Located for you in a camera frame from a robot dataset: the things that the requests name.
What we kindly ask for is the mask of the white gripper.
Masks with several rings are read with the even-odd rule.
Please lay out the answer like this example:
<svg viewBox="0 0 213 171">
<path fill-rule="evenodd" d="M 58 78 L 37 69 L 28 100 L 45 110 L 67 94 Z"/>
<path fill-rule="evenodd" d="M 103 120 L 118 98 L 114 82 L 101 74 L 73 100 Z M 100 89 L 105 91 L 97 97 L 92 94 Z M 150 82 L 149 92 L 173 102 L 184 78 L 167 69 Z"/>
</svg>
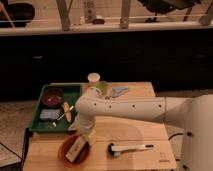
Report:
<svg viewBox="0 0 213 171">
<path fill-rule="evenodd" d="M 90 146 L 92 146 L 96 141 L 95 124 L 94 123 L 84 124 L 78 122 L 77 127 L 78 131 L 83 136 L 83 138 L 89 143 Z"/>
</svg>

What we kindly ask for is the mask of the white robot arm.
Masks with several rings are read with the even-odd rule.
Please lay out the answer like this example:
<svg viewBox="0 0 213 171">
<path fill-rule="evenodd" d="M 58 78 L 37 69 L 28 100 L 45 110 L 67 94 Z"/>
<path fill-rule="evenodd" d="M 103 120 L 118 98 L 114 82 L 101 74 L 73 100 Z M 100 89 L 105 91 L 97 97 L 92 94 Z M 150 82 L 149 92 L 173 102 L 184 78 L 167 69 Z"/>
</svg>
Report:
<svg viewBox="0 0 213 171">
<path fill-rule="evenodd" d="M 90 133 L 96 116 L 166 123 L 184 129 L 180 171 L 213 171 L 213 94 L 194 98 L 105 99 L 88 88 L 76 101 L 76 124 Z"/>
</svg>

▶ ACTION ITEM
Would you print the listing above in full, exactly, but with no pictures?

▶ SOLUTION TO THIS PROBLEM
Located for you in a camera frame from a robot dataset: the things that the requests name.
What we kindly ask for is the mask of the white gripper.
Masks with several rings are read with the even-odd rule.
Please lay out the answer like this example:
<svg viewBox="0 0 213 171">
<path fill-rule="evenodd" d="M 58 78 L 37 69 L 28 100 L 45 110 L 67 94 Z"/>
<path fill-rule="evenodd" d="M 103 120 L 118 98 L 114 82 L 101 74 L 73 100 Z M 100 89 L 105 91 L 97 97 L 92 94 Z M 150 82 L 149 92 L 173 102 L 184 78 L 167 69 Z"/>
</svg>
Report:
<svg viewBox="0 0 213 171">
<path fill-rule="evenodd" d="M 90 146 L 92 146 L 96 141 L 95 124 L 94 123 L 84 124 L 78 122 L 77 127 L 78 131 L 83 136 L 83 138 L 89 143 Z"/>
</svg>

What we kindly ask for is the mask of the white robot arm.
Masks with several rings are read with the even-odd rule.
Please lay out the answer like this example:
<svg viewBox="0 0 213 171">
<path fill-rule="evenodd" d="M 58 78 L 37 69 L 28 100 L 45 110 L 67 94 Z"/>
<path fill-rule="evenodd" d="M 103 120 L 118 98 L 114 82 L 101 74 L 73 100 Z M 100 89 L 105 91 L 97 97 L 92 94 Z M 150 82 L 149 92 L 173 102 L 184 78 L 167 69 Z"/>
</svg>
Report:
<svg viewBox="0 0 213 171">
<path fill-rule="evenodd" d="M 90 133 L 96 116 L 166 123 L 184 129 L 180 171 L 213 171 L 213 94 L 194 98 L 105 99 L 88 88 L 76 101 L 76 124 Z"/>
</svg>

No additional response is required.